## TASK REQUIREMENTS
Starting at the line with "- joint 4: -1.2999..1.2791" and ending at the line with "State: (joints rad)", print exactly the lines of the entries below. Pictures do not belong in the copy.
++++ DATA
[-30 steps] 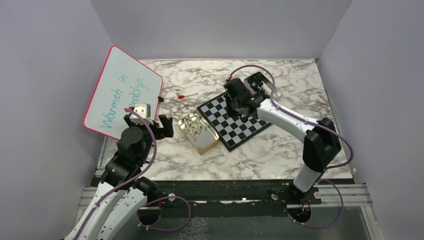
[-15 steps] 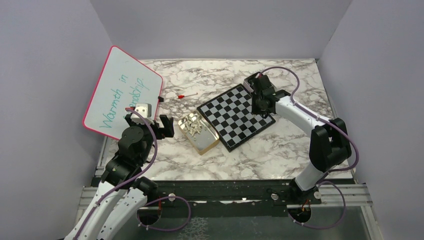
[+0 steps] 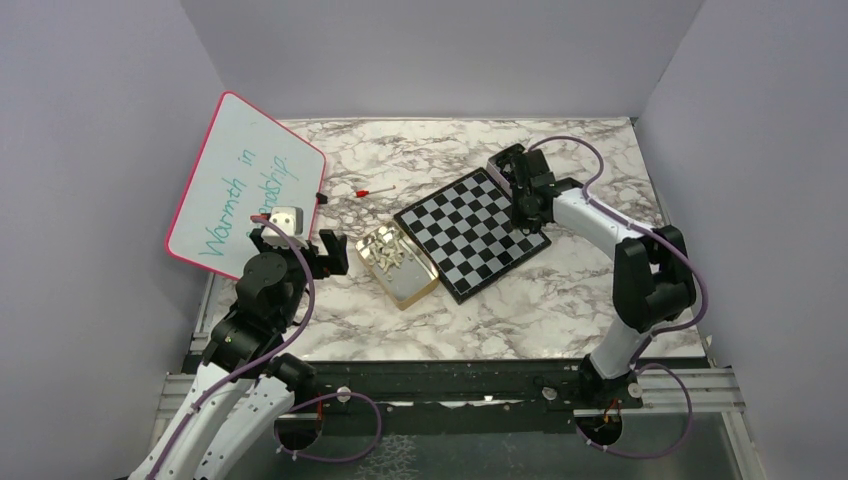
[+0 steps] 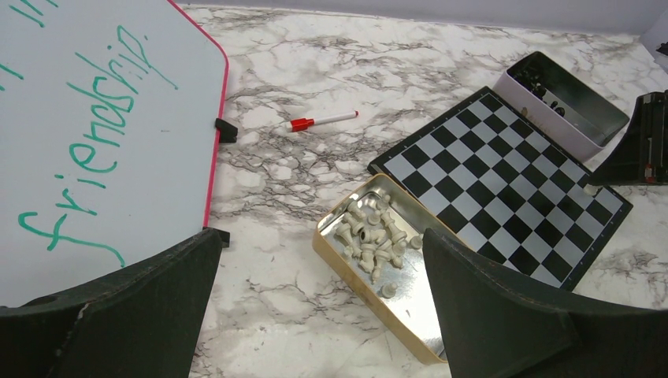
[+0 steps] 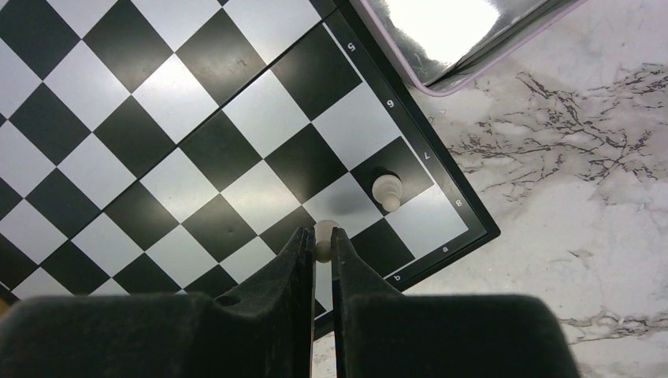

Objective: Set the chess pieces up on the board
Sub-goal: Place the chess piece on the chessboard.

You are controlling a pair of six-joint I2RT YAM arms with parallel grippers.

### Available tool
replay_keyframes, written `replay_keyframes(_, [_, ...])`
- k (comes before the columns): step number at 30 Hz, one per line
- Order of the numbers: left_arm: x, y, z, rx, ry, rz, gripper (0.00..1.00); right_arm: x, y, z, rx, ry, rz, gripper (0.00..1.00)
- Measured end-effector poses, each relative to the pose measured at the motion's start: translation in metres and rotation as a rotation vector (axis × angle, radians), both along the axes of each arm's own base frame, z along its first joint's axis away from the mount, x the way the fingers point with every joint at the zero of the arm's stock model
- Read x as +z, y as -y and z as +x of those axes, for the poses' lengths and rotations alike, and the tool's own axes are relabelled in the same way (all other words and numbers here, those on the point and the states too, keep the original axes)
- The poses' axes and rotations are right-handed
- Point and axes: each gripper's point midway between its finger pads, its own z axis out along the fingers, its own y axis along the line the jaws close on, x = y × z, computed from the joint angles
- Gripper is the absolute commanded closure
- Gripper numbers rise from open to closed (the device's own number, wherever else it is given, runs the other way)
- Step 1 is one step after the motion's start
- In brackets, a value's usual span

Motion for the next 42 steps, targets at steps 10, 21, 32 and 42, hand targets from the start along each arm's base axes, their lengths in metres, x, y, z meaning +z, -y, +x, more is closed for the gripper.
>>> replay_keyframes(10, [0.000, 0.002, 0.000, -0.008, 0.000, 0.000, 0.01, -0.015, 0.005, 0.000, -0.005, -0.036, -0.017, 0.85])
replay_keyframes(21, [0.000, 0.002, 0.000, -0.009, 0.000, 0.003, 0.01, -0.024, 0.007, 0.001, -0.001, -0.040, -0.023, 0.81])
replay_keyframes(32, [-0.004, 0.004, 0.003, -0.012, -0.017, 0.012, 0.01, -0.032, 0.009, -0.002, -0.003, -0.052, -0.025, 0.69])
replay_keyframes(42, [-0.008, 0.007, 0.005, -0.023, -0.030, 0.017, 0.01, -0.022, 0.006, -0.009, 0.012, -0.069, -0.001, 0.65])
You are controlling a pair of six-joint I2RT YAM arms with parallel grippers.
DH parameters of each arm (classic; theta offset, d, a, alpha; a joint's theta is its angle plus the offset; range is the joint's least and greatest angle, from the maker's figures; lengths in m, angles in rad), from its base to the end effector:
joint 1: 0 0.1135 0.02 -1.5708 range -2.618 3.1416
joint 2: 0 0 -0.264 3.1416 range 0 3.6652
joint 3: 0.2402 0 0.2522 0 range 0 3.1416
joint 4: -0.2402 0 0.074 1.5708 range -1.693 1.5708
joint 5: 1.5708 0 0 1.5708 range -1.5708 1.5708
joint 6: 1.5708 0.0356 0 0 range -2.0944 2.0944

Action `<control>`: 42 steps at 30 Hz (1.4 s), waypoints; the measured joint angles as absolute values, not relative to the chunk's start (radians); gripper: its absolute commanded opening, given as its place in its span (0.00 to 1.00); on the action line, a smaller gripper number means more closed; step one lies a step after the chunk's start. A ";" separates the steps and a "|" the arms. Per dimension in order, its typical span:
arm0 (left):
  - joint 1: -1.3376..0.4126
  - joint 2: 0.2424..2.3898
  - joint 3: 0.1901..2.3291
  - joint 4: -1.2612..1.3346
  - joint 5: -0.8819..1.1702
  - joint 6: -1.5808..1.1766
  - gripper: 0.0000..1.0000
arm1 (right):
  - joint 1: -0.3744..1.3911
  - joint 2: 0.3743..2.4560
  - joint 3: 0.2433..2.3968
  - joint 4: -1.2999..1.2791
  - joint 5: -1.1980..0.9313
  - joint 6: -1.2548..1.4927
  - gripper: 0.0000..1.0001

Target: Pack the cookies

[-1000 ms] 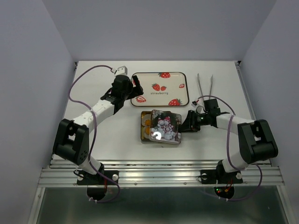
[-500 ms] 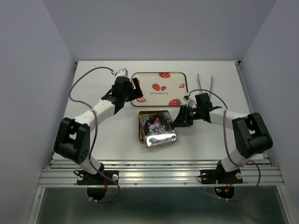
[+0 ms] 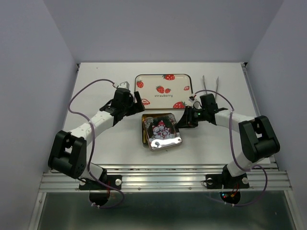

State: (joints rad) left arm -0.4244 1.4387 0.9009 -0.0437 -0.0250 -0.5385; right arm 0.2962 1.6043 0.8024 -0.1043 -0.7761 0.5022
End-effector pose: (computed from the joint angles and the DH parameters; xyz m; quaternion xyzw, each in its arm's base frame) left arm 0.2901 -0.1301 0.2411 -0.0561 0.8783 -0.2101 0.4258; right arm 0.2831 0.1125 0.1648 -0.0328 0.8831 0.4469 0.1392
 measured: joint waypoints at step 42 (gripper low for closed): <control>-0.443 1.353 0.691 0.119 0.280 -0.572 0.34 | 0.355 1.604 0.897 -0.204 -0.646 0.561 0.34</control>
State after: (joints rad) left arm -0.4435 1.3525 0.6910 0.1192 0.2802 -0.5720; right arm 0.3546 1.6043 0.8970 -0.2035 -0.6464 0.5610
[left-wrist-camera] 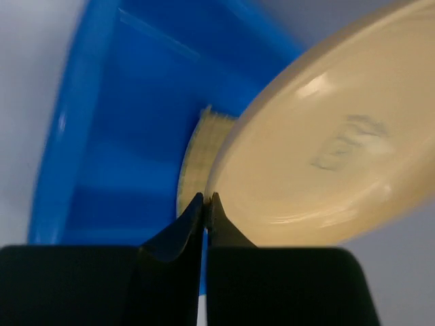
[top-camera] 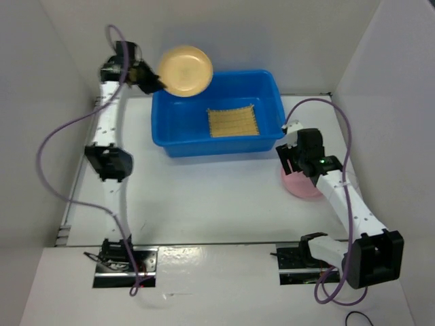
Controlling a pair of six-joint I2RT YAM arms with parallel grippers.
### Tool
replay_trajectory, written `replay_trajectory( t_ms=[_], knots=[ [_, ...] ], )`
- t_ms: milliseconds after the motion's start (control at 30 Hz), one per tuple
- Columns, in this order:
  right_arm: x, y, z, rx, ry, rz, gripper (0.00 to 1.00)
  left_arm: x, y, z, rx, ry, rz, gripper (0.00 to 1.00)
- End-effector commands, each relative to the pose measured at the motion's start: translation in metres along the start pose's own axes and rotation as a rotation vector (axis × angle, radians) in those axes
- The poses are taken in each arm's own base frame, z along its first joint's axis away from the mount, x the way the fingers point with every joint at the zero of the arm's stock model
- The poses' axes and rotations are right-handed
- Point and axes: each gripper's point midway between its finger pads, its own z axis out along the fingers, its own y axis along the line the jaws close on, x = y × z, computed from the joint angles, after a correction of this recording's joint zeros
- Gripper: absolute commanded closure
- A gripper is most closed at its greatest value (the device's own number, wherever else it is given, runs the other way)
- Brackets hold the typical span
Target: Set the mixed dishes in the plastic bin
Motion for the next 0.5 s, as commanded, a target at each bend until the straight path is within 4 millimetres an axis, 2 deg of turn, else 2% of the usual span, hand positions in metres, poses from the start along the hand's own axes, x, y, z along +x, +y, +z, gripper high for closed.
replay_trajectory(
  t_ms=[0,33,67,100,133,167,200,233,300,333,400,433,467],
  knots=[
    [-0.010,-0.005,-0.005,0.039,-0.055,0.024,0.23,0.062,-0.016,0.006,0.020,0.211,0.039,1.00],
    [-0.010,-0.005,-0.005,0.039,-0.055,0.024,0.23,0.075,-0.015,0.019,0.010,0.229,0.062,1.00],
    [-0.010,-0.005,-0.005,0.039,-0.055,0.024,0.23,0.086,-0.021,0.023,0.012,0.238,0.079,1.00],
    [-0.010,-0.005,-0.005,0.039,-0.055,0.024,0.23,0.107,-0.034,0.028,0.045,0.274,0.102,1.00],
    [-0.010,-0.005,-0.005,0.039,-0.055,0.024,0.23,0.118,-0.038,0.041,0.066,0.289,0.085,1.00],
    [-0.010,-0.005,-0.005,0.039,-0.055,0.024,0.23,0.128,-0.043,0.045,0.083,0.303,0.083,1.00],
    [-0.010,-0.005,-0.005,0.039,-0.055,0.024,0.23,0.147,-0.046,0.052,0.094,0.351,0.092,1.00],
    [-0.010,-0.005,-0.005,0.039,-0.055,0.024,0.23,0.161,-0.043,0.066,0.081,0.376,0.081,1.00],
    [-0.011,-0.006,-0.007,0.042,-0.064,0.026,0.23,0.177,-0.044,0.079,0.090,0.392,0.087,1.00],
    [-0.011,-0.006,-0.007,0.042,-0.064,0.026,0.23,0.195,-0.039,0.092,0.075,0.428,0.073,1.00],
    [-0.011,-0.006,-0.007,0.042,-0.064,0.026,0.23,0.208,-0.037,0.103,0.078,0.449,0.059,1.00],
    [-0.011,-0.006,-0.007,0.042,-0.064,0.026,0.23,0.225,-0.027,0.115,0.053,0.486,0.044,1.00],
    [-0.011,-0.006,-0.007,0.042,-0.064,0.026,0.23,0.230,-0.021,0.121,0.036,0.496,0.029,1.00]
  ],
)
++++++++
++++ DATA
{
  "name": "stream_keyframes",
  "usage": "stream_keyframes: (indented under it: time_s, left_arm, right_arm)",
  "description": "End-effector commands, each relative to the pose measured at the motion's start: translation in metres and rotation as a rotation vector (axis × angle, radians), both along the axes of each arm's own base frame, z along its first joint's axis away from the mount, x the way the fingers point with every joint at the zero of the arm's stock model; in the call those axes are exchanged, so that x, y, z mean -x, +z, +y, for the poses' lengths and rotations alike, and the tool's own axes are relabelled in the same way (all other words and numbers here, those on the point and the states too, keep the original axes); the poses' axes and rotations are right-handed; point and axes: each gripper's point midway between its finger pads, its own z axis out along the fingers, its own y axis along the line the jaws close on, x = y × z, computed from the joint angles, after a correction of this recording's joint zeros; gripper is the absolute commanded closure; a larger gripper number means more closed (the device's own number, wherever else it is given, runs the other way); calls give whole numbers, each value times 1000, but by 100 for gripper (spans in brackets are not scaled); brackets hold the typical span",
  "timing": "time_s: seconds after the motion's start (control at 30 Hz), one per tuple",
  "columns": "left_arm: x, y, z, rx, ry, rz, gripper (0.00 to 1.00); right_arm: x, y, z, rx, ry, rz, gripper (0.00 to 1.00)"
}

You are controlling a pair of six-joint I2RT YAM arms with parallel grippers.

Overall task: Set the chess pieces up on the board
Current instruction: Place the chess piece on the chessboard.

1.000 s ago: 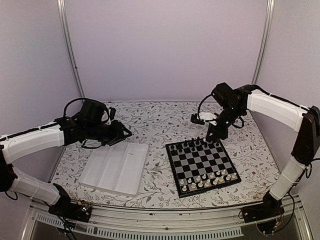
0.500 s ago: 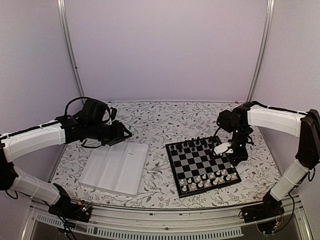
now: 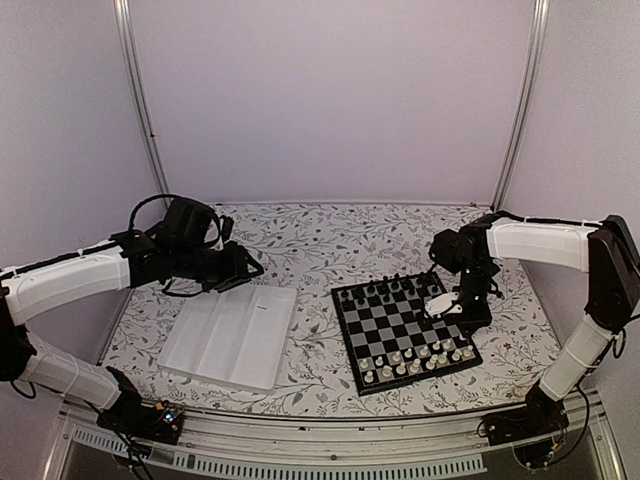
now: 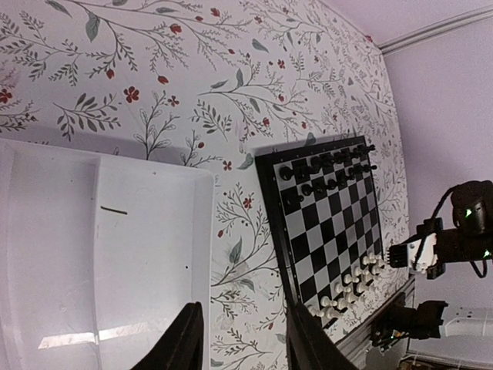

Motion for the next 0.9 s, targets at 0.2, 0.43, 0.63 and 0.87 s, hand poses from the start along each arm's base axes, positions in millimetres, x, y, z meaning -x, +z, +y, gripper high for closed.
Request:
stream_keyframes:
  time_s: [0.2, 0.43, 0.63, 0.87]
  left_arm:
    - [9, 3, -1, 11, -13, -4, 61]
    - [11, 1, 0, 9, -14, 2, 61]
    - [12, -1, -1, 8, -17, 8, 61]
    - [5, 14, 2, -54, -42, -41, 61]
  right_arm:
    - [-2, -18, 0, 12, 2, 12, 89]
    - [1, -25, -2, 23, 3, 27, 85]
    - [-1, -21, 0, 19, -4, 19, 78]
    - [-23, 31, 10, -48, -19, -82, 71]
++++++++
## EXERCISE OUTPUT
  - joint 4: -1.2999..1.2791
  - joint 5: -1.1980..0.9313
  - joint 6: -1.2548..1.4927
  - gripper: 0.0000..1.0001

Target: Pack the cookies

[-1000 ms] 
[-500 ms] 
[+0 ms] 

State: (joints rad) left arm -0.4244 1.4387 0.9009 -0.0437 -0.0250 -0.5385; right arm 0.2962 1.6043 0.8024 -0.1043 -0.7761 0.5022

No more output is required for this exercise.